» Provided data:

....

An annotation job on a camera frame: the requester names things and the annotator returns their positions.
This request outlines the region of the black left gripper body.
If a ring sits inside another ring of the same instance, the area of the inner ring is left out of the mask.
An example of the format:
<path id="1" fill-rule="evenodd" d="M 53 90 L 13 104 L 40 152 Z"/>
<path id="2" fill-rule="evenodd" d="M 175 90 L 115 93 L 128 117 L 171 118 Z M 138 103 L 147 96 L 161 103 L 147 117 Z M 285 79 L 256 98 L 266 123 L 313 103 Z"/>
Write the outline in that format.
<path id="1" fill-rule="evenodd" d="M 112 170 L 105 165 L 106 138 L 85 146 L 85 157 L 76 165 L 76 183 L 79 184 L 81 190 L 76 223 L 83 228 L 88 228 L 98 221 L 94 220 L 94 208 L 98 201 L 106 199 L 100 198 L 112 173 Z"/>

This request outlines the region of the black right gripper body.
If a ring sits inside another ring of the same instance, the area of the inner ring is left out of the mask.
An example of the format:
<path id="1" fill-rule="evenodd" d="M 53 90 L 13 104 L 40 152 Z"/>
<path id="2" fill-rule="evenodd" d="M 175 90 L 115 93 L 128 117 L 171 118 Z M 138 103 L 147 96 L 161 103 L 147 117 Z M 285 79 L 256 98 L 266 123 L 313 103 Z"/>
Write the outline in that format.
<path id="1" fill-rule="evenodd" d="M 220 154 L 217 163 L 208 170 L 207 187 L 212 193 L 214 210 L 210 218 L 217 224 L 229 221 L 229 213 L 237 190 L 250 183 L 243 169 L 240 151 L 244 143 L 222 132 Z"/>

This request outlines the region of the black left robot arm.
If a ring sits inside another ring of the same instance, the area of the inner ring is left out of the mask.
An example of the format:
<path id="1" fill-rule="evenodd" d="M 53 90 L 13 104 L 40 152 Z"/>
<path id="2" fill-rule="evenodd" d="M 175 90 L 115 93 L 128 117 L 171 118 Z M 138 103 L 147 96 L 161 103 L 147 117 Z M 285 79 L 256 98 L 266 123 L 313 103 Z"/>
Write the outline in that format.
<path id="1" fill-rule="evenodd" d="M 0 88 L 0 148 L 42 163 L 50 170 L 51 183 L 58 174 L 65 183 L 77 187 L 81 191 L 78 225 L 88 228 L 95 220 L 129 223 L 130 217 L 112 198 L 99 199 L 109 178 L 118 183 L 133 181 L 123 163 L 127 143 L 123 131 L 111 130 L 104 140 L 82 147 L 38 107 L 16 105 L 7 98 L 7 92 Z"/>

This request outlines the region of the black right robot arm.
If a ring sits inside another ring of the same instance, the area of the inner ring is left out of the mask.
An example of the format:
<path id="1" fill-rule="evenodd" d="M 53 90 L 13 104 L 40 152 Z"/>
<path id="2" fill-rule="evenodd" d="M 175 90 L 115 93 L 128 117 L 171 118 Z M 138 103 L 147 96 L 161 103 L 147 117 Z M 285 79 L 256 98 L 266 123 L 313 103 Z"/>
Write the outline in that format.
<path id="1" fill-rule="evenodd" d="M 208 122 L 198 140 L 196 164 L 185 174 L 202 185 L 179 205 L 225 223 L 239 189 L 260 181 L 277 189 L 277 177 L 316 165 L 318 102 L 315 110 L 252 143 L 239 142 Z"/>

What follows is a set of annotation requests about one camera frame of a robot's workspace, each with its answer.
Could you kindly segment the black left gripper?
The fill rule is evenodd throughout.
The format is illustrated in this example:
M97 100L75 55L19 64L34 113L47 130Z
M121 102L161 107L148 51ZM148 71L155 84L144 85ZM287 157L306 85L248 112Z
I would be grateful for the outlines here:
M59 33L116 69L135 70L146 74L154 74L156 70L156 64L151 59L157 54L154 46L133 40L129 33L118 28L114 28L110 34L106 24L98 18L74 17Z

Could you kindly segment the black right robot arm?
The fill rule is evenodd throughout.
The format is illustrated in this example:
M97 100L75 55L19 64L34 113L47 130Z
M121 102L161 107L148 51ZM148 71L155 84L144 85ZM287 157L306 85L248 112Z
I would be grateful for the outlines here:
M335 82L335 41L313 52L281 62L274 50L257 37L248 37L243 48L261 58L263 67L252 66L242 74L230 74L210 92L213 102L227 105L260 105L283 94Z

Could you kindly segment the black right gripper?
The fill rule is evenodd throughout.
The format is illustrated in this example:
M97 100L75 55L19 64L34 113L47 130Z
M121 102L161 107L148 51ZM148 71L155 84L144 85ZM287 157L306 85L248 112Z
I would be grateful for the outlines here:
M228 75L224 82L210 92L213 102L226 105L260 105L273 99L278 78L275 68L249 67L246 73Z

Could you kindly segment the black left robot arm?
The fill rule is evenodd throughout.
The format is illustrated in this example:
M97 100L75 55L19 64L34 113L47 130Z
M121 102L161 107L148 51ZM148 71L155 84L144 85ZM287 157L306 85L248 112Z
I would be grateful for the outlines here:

....

» Problem to solve:
Give the count of lines in the listing that hold "right", and write nothing beyond it.

» Response:
4